AYM işçinin bu sözlerini haklı buldu: Yönetici bozuntuları

Anayasa Mahkemesi (AYM), sosyal medya hesabında “ey insan müsveddeleri, yönetici bozuntuları...” şeklindeki paylaşımlarından sonra işinden kovulan kişinin başvurusunu karara bağladı. Yüksek mahkeme, başvurucunun ifade özgürlüğü haklarının ihlal edildiğini hükümetti.

İşverenini sosyal medya üzerinden eleştiren bir kişi işinden olduktan sonra konu mahkemeye taşındı. Anayasa Mahkemesine taşınan konuda mahkeme heyeti işverenini sosyal medyada eleştiren çalışanı haklı buldu.

AYM’nin yaptığı basın duyurusunda davanın konusu şöyle özetlendi: 

Başvurucunun “taşeron şirkete bağlı olarak bir kamu kurumunda görev yaparken kurumun yöneticileriyle ilgili sosyal medya paylaşımından dolayı iş akdinin feshedilmesi nedeniyle ifade özgürlüğünün ihlal edildiğini ileri sürdüğü” ifade edilen kararda mahkemenin değerlendirmesi özetle şu şekilde oldu:

“Başvurucu, alt işverene bağlı olarak Kurumda çalışmasının yanı sıra kamu kurumunda çalışan taşeron işçilere yönelik faaliyet gösteren bir derneğin genel başkanlığı görevini de sürdürmektedir. Bu bağlamda başvurucunun taşeron işçilere ilişkin meselelerde bildireceği görüşlerin taşeron işçi kimliğinin ötesinde yürütmekte olduğu dernek başkanlığı görevinin de bir gereği olarak -temsil ettiği sivil toplum kuruluşunun ilgi alanındaki- toplumsal meseleleri de kapsadığı kabul edilmelidir.

Başvurucu, paylaşımında genel nitelikli "yönetici" kavramını kullanmış ancak sözlerinin belirli bir kimseyi hedef aldığına yönelik herhangi bir ifade kullanmamıştır. Mahkemeler ise başvurucunun taşeron işçi olmasını ve ceza davasına katılanların da başvurucu ile aynı Kurumda yönetici olmasını gerekçe göstererek sözlerin muhataplarından bir kısmının Kurum yöneticileri olduğunu kabul etmiştir. Derece mahkemelerinin başvurucunun asıl amacının kurum yöneticilerini küçük düşürmek olduğunu kabul etmesi ancak başvurucunun kullandığı kelimelere onun verdiği anlamın ötesinde anlamlar yüklemesi ile mümkün olmuştur.

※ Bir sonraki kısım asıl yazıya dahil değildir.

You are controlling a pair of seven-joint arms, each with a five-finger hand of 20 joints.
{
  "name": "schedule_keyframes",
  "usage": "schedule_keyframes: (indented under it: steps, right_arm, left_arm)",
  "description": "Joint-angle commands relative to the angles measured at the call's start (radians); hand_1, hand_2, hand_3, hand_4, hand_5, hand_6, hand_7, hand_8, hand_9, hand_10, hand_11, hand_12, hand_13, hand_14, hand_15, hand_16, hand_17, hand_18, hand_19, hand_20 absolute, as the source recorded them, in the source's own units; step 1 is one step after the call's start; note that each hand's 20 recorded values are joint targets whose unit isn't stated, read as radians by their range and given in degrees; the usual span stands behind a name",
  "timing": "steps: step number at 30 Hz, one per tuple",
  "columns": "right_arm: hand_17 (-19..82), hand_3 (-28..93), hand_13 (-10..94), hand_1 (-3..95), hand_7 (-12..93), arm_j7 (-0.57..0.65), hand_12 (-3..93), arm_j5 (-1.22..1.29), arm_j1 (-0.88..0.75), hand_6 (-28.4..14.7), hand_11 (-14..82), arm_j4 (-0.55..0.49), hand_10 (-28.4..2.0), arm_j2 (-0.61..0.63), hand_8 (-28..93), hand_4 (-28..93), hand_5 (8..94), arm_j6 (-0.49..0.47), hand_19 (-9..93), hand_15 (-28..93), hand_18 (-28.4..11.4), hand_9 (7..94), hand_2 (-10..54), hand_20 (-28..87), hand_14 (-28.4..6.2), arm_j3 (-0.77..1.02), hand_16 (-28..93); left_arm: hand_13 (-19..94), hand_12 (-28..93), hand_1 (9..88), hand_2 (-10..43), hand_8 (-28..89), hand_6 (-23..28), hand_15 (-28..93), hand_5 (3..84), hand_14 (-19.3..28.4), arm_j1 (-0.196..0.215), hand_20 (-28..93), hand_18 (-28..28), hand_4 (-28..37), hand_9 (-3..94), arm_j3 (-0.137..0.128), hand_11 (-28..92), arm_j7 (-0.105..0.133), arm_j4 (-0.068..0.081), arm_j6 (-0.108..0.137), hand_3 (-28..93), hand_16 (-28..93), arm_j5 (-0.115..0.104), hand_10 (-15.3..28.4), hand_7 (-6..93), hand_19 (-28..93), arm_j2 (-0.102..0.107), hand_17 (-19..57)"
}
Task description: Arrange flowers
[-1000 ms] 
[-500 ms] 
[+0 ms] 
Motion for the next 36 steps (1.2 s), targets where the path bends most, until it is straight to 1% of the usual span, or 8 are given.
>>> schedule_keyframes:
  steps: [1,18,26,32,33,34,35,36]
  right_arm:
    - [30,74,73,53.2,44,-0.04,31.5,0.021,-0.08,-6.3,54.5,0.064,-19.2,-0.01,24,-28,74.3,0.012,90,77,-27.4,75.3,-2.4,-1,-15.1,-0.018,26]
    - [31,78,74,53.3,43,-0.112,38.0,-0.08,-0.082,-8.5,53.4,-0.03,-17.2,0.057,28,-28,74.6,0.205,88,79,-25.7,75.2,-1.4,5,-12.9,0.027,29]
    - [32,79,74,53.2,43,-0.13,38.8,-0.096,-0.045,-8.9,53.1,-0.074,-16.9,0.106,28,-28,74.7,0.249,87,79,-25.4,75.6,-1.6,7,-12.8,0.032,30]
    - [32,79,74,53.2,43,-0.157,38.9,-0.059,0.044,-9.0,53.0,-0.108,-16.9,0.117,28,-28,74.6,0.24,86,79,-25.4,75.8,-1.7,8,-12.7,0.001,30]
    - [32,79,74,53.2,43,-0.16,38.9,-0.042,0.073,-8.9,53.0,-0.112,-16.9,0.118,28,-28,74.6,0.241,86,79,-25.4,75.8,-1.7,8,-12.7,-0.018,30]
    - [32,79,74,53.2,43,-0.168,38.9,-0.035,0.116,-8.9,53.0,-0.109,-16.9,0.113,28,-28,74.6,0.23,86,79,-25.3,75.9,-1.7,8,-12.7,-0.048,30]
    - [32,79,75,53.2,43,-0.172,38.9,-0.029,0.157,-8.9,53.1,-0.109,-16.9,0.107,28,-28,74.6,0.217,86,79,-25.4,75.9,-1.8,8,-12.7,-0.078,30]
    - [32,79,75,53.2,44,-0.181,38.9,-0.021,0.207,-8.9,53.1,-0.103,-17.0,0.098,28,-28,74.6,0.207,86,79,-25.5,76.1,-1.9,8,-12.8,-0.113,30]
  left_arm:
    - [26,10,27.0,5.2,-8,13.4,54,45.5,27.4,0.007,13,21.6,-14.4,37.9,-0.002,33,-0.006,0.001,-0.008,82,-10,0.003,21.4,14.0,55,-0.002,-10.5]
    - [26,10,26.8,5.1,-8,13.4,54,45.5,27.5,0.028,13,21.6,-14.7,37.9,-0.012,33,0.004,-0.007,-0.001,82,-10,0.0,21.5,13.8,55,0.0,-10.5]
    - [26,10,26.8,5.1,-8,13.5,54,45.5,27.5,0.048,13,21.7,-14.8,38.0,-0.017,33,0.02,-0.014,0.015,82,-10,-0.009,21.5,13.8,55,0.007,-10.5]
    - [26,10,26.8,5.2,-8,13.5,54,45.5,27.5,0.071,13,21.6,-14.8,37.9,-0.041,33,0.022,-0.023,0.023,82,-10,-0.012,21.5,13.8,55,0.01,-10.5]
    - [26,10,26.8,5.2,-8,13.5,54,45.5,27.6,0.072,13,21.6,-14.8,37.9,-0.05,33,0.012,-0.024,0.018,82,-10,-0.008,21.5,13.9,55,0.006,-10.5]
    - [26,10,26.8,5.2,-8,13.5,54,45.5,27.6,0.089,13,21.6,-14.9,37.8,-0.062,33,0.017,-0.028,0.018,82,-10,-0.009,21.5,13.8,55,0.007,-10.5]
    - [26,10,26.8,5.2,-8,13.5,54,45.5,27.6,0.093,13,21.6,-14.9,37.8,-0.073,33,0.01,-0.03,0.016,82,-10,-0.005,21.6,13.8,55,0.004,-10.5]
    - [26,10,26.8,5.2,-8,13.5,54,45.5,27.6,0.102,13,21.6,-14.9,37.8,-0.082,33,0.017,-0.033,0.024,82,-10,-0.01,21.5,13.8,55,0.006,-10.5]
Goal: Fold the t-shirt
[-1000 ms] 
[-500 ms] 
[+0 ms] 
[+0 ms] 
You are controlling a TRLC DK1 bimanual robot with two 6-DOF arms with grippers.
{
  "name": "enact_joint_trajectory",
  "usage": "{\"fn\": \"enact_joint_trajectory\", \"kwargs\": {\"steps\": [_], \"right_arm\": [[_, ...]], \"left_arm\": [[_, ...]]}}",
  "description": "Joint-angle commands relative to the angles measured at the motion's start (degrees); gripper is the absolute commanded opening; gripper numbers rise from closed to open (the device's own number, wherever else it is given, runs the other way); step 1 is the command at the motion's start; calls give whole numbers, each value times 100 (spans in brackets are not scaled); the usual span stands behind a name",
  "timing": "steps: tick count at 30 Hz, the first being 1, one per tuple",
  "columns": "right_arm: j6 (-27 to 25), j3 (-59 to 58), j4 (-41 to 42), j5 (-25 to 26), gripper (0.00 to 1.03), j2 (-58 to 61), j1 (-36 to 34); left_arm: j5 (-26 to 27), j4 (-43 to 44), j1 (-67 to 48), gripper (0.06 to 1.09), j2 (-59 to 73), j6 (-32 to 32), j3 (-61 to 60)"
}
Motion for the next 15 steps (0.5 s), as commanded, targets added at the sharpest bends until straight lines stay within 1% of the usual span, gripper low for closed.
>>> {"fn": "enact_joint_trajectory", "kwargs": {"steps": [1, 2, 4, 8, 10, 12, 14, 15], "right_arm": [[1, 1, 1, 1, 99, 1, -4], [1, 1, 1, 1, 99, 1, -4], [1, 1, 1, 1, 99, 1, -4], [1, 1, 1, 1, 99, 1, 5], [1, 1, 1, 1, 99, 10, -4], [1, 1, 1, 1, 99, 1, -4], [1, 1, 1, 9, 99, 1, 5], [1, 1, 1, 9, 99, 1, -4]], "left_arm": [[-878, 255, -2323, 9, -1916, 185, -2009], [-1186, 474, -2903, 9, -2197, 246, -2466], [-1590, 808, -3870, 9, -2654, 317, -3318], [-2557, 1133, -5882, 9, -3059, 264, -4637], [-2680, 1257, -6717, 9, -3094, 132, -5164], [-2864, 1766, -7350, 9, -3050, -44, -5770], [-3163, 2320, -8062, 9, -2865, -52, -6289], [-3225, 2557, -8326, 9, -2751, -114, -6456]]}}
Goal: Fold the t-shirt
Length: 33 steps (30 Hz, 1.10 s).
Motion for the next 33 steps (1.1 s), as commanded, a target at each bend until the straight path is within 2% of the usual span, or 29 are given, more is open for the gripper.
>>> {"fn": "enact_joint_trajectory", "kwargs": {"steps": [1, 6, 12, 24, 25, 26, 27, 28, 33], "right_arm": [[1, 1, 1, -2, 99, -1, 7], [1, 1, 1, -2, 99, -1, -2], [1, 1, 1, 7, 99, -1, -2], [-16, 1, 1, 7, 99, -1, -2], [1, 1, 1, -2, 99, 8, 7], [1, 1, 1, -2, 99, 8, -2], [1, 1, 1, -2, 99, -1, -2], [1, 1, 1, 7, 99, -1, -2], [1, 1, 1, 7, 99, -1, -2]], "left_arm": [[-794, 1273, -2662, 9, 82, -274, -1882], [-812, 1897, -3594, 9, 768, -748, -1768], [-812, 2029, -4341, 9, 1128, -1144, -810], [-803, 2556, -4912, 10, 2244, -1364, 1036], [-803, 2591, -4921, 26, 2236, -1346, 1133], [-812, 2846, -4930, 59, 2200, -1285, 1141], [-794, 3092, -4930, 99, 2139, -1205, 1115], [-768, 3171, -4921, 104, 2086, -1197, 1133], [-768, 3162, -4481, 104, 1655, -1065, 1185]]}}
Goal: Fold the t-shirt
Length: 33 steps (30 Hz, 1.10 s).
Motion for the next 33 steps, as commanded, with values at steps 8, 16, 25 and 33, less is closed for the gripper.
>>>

Kaldı ki başvurucu, kullandığı ifadelerde taşeron işçilere yönelen baskının ancak "yöneticilik ve insanlık vasıfları taşımayan kişiler" tarafından yapılabileceğini iddia etmiş; eleştirilerini abartılı bir şekilde ortaya koymuştur. Anayasa Mahkemesi pek çok kararında ifade özgürlüğünün bir dereceye kadar abartıya hatta kışkırtmaya izin verecek şekilde geniş yorumlanması gerektiğini kabul etmiştir. Bu nedenle somut olaya konu ifadeler açısından da Anayasa Mahkemesinin önceki değerlendirmelerinden ayrılmayı gerektiren bir durum olduğu söylenemez.

Nihayetinde derece mahkemeleri, somut olaya konu ifadelerin iş akdinin feshedilmesi gibi son derece ağır ve en son çare olarak düşünülebilecek bir müdahaleye başvurmayı gerektirir nitelikte olduğunu objektif ve ikna edici bir biçimde ortaya koyamamıştır.

Anayasa Mahkemesi açıklanan gerekçelerle ifade özgürlüğünün ihlal edildiğine karar vermiştir.”